EL: Bien sûr! Prenons l'exemple de la DGA, la Délégation générale pour l'armement. Elle a mis en place un plan d'action visant à davantage impliquer les PME dans les processus d'acquisition et les programmes d'études en amont. Des journées de présentation aux grands comptes privés ou publics sont régulièrement organisées. Les grands comptes publics, qui ont adhéré à la démarche, sont le CEA, le Cnes, la DGA, EDF, La Poste, des ministères... Des collectivités ont également été approchées. Le Pacte PME compte aujourd'hui près de 1300 petites et moyennes entreprises innovantes inscrites.
Historique
LE COMITE RICHELIEU EN QUELQUES DATES
1989: création du Comité Richelieu avec pour objectif l'amélioration de la participation des PME françaises aux marchés de compensation générés par la vente de matériel d'armement américain à la France.

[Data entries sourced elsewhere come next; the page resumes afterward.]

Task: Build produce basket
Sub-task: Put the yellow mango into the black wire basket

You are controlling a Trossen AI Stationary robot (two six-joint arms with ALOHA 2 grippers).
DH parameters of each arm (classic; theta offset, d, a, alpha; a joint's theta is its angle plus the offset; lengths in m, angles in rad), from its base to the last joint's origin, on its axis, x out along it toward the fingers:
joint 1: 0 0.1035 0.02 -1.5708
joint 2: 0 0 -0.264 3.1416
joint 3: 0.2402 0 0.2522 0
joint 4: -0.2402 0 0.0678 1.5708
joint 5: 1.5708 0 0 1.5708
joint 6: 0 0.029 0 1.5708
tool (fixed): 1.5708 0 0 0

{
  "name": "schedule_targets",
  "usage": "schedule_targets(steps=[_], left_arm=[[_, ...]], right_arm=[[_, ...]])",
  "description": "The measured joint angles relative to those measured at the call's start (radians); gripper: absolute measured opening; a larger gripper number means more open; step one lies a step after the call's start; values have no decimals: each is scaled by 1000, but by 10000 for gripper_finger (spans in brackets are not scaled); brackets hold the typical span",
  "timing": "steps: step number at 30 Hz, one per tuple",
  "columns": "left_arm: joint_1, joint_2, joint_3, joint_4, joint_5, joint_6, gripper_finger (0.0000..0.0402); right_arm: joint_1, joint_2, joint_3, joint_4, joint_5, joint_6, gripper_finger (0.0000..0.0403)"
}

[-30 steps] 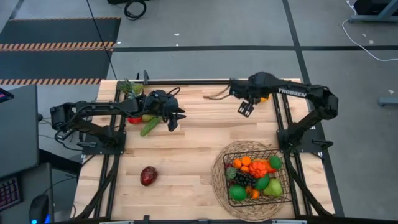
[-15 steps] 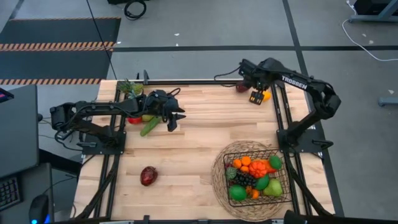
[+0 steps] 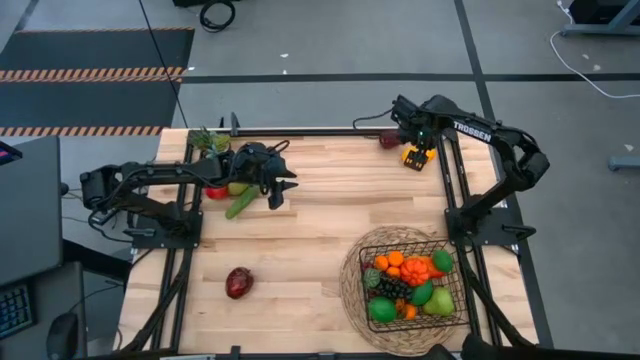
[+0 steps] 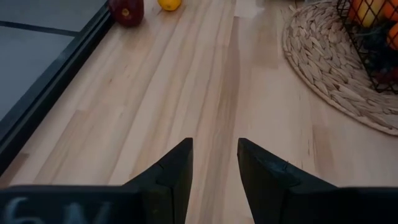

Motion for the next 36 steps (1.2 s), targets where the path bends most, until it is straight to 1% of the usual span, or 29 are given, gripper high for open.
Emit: schedule_targets(steps=[4,8,13,21,28,33,36], left_arm=[[10,0,0,0,0,1,132],[22,0,0,0,0,3,132],[27,0,0,3,0,-8,132],[8,0,0,8,1,-35,132],[2,0,0,41,1,-40,132],[1,-1,0,85,1,-88,132],[-7,-1,0,106,1,-95,132]], right_arm=[[0,0,-79,65,61,-80,268],[-5,0,-129,128,66,-120,268],[-5,0,-171,211,120,-187,267],[-5,0,-235,270,71,-186,268],[-5,0,-281,311,121,-184,268],[-5,0,-331,411,116,-184,268],[-5,-2,-356,463,131,-177,268]])
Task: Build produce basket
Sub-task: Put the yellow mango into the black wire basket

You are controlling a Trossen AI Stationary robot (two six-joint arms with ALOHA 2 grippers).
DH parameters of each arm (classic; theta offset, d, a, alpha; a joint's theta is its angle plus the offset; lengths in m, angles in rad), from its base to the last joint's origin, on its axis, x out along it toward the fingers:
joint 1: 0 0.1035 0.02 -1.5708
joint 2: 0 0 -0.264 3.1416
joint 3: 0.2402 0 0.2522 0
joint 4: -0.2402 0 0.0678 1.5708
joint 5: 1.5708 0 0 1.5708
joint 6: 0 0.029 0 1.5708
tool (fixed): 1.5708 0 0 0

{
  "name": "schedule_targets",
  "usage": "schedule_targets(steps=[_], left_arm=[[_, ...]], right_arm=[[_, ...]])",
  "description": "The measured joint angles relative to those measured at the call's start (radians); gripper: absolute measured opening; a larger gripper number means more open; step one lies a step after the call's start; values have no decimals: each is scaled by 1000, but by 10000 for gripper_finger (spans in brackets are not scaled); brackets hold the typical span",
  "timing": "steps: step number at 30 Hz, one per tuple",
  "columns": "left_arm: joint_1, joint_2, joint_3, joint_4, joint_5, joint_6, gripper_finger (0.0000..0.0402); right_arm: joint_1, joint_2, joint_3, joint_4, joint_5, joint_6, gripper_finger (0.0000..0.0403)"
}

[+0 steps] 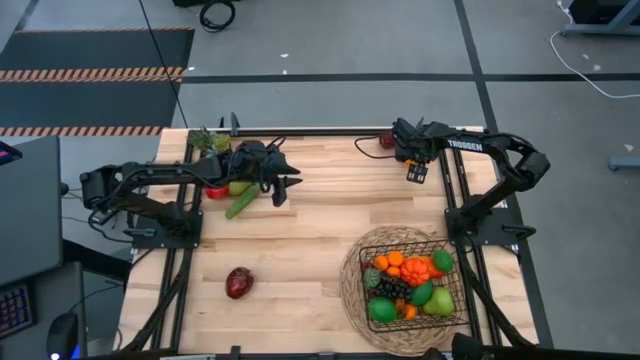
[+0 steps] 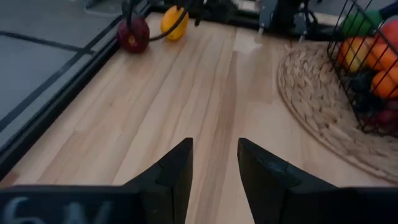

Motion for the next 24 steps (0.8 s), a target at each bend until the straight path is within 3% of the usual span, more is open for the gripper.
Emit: schedule_targets(steps=[8,24], left_arm=[[-35,0,0,33,0,7,132],[-36,0,0,41,0,8,132]], right_arm=[[-1,0,-23,47,40,62,268],[0,1,-23,115,-3,71,268]])
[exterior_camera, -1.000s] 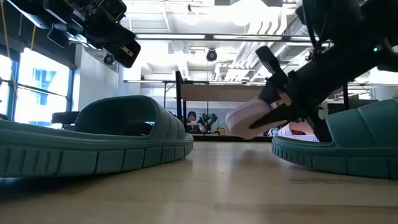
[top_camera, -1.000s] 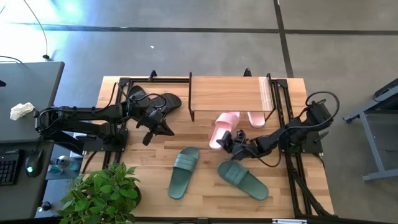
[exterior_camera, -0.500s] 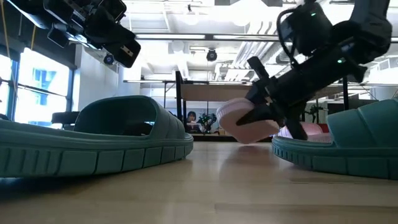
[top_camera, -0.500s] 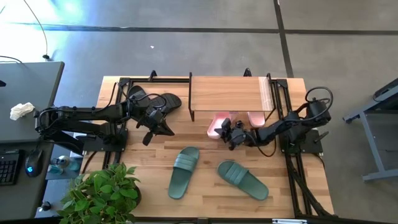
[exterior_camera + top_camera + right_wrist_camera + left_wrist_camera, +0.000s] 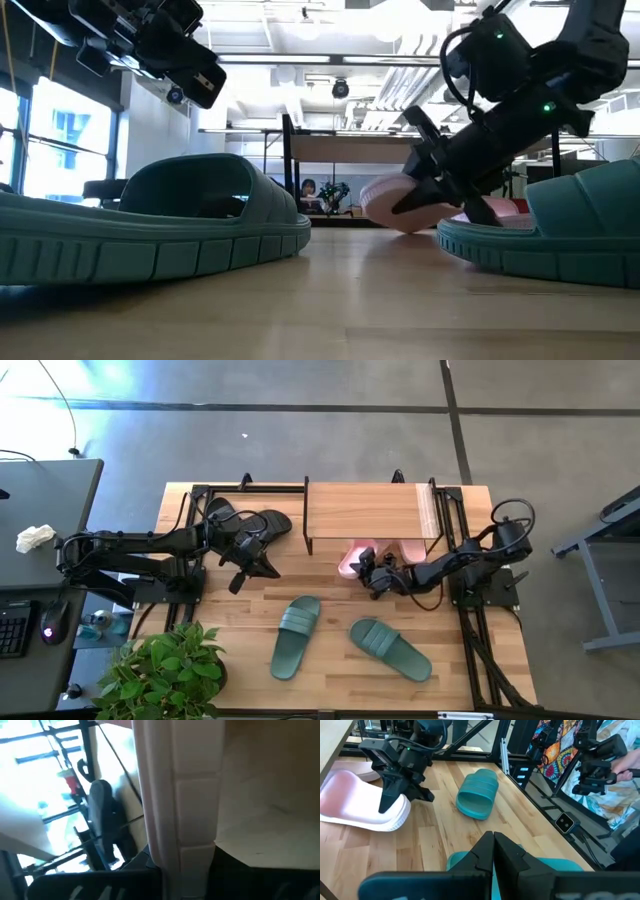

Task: Pick and place slides into the shelf
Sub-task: Put the pink slide under the shelf

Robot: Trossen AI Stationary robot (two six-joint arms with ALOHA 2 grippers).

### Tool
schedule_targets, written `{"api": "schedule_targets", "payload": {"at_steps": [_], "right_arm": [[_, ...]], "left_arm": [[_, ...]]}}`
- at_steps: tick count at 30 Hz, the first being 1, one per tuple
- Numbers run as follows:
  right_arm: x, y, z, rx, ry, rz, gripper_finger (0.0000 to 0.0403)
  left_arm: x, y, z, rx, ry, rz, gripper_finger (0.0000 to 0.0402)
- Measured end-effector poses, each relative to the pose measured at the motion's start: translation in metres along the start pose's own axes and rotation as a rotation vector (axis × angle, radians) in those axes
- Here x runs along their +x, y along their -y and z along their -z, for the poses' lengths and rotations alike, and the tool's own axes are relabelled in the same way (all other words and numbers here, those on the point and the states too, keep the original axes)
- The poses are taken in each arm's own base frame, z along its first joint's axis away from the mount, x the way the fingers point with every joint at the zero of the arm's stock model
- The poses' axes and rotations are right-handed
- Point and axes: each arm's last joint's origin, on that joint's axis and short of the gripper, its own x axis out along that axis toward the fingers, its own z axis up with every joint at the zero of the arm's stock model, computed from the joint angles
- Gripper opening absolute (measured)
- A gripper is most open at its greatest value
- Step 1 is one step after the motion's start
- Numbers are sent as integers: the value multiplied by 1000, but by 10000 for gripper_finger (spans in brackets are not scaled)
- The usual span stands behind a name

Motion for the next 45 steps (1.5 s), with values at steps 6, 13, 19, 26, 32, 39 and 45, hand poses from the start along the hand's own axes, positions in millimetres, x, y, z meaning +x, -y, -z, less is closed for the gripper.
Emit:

1994: plus de cent dirigeants de PME et ingénieurs du ministère de la Défense ont adhéré.
1997: le Comité Richelieu fonde la Fédération européenne des PME de haute technologie sous le patronage de la Commission européenne.
2003: publication du premier Livre blanc qui établit un lien entre le faible développement des PME innovantes et le nombre insuffisant de grandes entreprises françaises. La même année, l'association invite à Paris le président de la Small Business Administration américaine.
2005: signature d'un partenariat pour mettre en oeuvre le Pacte PME.
2006: organisation d'une conférence à Bruxelles, en partenariat avec la CGPME, le Medef, l'Afic et Syntec Informatique, sur le thème de l'accès des PME aux marchés publics.